New York Times Buried Obama Donor List Story In 2008, Thanks To Obama Campaign Harassing Journalist

Joe Schoffstall | July 26, 2010

Anita MonCrief, the ACORN whistle-blower who announced at the 2010 Right Online convention that she planned on filing FEC charges against Obama for his campaigns illegal work with ACORN during the 2008 election, has released a donor list to Obama's presidential campaign in which she says the New York Times were planning on running months before the election. However, after the reporter received calls from Obama's campaign calling her a "rightwing nut" and "conspiracy theorist", she backed off. "As a confidential source for the New York Times, I turned this document over to reporter Stephanie Strom months before the 2008 presidential elections and though the list includes information more complete than what the Obama campaign turned over to the Federal Election Commission, the NYT decided to bury the story" MonCrief wrote on her website EmergingCorruption.com. The document MonCrief is referring to is the Obama donor list, which can be found here, a screenshot of list can be viewed here. MonCrief exchanged e-mails with Strom using pseudonymous e-mail addresses. Storm planned on running the story until she received the call-- in which then she wrote the following informing Anita of the situation:

“I’m calling a halt to my efforts. I just had two unpleasant calls with the Obama campaign, wherein the spokesman was screaming and yelling and cursing me, calling me a rightwing nut and a conspiracy theorist and everything else…”

“What’s happened is that the campaign has answered some of my questions on the record — but when I sought on-the-record answers to my questions about the meeting and about the list, the campaign insisted on speaking only on background. When I asked why, I got the barrage I described earlier. Clearly, I’ve hit a nerve with what you’ve told me. The campaign knows that having the allegations of meeting attributed to ‘former employees’ — and there are more than one of you talking — and having an anonymous denial of the meeting makes it harder for me to get it into the paper", Strom wrote.

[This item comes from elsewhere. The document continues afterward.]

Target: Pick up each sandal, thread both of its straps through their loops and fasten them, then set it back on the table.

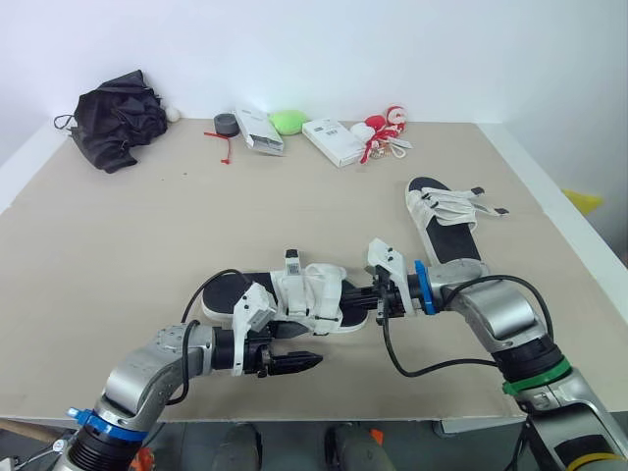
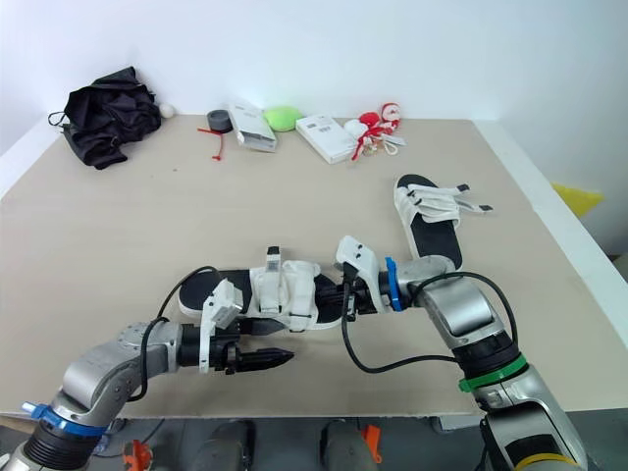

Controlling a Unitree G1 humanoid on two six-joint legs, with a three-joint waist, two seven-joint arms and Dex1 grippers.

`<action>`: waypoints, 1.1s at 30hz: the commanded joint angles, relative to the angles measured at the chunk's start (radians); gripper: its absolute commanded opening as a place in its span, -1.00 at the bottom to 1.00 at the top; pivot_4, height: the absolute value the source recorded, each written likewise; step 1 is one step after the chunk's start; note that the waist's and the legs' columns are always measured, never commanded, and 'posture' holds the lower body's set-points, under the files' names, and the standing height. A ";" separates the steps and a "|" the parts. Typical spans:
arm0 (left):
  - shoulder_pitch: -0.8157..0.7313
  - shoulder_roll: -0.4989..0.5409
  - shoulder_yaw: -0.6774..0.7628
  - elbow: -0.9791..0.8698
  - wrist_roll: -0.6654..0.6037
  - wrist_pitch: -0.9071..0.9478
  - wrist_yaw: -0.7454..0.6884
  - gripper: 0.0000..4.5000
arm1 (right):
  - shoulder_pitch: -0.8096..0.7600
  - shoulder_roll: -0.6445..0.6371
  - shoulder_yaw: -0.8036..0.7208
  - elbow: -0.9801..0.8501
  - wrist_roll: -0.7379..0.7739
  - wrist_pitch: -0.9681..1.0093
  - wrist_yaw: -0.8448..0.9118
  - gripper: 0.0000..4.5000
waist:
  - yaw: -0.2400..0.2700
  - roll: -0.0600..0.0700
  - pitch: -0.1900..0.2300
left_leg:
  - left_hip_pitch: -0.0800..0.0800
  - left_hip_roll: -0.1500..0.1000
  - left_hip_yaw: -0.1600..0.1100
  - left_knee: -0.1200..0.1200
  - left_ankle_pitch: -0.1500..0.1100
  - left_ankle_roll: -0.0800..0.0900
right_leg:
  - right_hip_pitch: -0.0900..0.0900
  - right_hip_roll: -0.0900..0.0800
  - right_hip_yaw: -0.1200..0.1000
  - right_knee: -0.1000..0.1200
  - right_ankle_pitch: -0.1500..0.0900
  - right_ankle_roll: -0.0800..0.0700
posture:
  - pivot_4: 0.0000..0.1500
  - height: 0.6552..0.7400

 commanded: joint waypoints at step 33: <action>-0.134 0.304 -0.028 -0.027 -0.349 0.457 -0.351 -0.98 | 0.042 -0.015 0.060 0.036 -0.049 0.054 -0.016 -1.00 | -0.003 -0.001 0.001 | -0.002 0.000 0.000 -0.002 0.000 0.000 | -0.001 0.000 -0.001 0.001 -0.001 0.002 | 1.00 0.95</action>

MonCrief also drew a parallel between the newly exposed JournoList-- a ListServe of off-the-record conversations amongst 400 left-of-center journalists, think tankers, and academia showing attempts to control the message within the media--  saying:

Considering that Journolist included journalists from Washington Post, the New York Times, National Public Radio, New Republic, and Time, one has to wonder if the biggest story covered up in 2008 was the illegal coordination between ACORN and the Obama campaign.

Ever since blowing the whistle on ACORN, Moncrief has worked tirelessly in hopes of exposing the corruption that occurred within ACORN as well as affiliated groups. To view Anita's website, click here.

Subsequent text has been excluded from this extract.